As Mrs. Joseph Brooks, Alicia felt in a chronic state of being yanked about, whipsawed, as the saying went, in her complicated relationship with her father. Although she tried not to think about the details, she could never be entirely unaware of the extent to which he sustained her marriage, kept it and them afloat with financial help, both the kind you could see and couldn’t see. Joe was always a good sport about “your father’s help,” she knew it pained him to admit it, but how could it be otherwise? On her side she was aware that money things were strangely muddled; it pained her too that Joe—so sure, so smart, and even wise in everything to do with all the outdoor stuff that once seemed to matter so much—couldn’t seem to get any traction in the everyday world, couldn’t pay for the food, the rent, the cook and maid who worked for them, his secretary, her allowance. At the same time she knew she rather liked it, not entirely of course, not always, but mostly she rather liked it that her allowance came from Poppa. She even rather liked it when her father sent her one of his memos, no longer hand-scrawled but typed by Miss Josephson, suggesting this career opportunity, that person to look up, and so on. She rarely followed up because she knew the suggestions wouldn’t work, but she liked the connection; she knew he was thinking of her.
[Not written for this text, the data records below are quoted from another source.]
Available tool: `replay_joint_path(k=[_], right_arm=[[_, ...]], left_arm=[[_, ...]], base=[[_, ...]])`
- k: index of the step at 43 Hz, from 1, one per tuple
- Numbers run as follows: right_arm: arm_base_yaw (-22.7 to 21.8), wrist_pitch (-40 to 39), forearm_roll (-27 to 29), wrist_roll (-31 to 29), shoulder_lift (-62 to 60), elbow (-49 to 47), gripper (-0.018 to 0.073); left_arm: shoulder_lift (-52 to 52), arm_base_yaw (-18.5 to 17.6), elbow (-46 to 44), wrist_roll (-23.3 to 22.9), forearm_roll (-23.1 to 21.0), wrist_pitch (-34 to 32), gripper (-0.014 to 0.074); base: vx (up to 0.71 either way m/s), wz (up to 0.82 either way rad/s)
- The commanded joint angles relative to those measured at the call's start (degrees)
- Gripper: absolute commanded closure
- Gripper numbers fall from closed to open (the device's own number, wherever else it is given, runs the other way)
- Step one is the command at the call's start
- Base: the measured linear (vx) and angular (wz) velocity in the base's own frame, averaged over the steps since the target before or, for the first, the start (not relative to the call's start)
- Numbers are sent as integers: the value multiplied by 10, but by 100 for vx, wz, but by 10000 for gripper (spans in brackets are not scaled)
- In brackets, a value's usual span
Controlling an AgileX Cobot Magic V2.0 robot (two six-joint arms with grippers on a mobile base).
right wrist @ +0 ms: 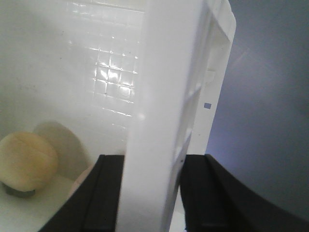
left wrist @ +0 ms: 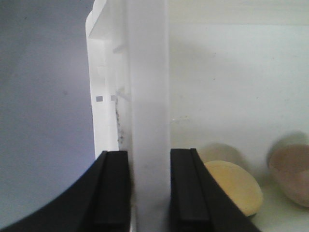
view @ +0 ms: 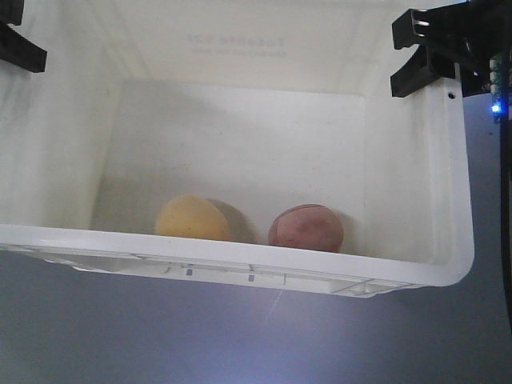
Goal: Place moving items into box and shelve
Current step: 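Hold the tote steady with both grippers while approaching the blue-bin shelf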
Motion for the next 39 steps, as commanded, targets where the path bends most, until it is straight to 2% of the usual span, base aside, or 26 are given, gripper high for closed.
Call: replay_joint_path(k=[1,39], right_arm=[[3,-37,75,-15,-25,-27,559],[3,-36,75,-15,-25,-27,559]], left_arm=[[-24,-6,-24,-1,-86,-39,597],[-24,-6,-24,-1,-85,-39,597]], base=[[34,-34],[33,-40]])
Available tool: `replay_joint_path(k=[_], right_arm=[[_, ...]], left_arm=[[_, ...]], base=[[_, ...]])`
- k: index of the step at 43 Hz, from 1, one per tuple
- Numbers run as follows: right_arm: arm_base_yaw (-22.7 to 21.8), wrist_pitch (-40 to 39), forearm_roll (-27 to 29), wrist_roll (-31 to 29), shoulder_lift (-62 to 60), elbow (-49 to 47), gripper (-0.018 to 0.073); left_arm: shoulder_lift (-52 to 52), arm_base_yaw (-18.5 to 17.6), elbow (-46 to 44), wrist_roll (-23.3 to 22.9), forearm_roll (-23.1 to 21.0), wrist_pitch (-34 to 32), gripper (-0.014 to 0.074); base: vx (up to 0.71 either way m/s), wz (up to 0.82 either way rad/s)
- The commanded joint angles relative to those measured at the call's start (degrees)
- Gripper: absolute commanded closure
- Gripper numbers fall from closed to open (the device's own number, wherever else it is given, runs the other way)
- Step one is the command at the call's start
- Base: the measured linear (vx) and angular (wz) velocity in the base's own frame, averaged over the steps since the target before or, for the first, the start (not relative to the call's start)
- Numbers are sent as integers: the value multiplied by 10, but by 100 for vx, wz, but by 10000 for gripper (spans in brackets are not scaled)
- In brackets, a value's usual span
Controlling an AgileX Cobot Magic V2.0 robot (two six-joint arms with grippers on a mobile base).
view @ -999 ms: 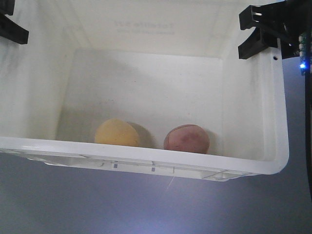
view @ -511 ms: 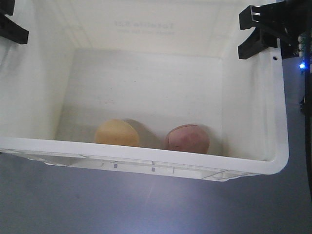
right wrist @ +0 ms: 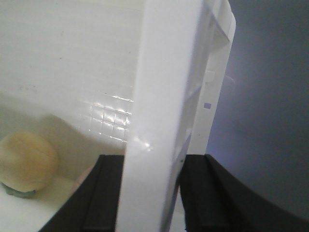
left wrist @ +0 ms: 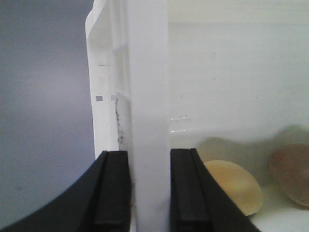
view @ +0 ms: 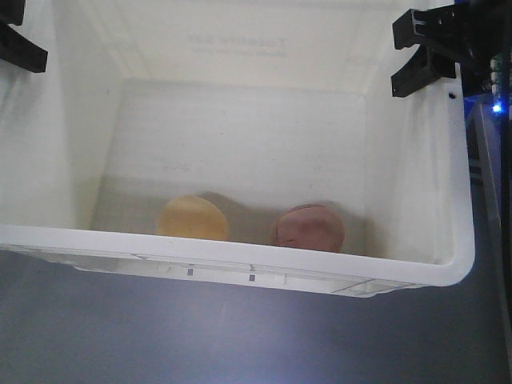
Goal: Place moving items into box and shelve
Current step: 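Hold the tote steady with both grippers while approaching the blue-bin shelf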
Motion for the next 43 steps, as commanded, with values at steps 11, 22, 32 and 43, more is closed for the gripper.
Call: replay_joint_path(k=[11,22,32,43], right_arm=[[3,-36,75,-15,-25,-27,559],[3,-36,75,-15,-25,-27,559],[3,-36,75,-15,-25,-27,559],[3,-36,75,-15,-25,-27,559]], left_arm=[[-24,-6,-24,-1,-85,-39,597],[-24,-6,-24,-1,-85,-39,597],[-24,-6,-24,-1,-85,-39,597],[-24,-6,-24,-1,-85,-39,597]], base=[[32,-30],[34,-18],[35,-15],[37,-13]])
She liked it too, and did follow up, when the Daily News book editor sent her a book to review; she handed in her reviews promptly, received praise from the editor, knew her father was somehow in the loop. What she really didn’t like, couldn’t stand in fact, was the whole Mary King business. It wasn’t that she felt much for her mother; her mother was a hard person to attach your feelings to; besides, she knew it was her mother’s obduracy that was still making a divorce impossible. But she just hated Mary King, the Catholic woman who had got her hooks into Poppa; she even hated little Jimmy, which she knew was wrong and made her feel bad, but still she hated him. And what made it all worse was that she knew she didn’t have to see Mary King, she was a grown-up, a married lady, who could do what she wanted. But if she and Joe wished to rent a house for the summer out on Sands Point, Long Island, as they did, then they needed to make a pilgrimage up to Ossining, mind their manners with Mrs. King, be nice to little Jimmy, and hope to get, if not her father’s blessing, at least his fiscal go-ahead in return.
Alicia Brooks, Sands Point, Long Island, where she and her husband, Joe Brooks, were living in 1934.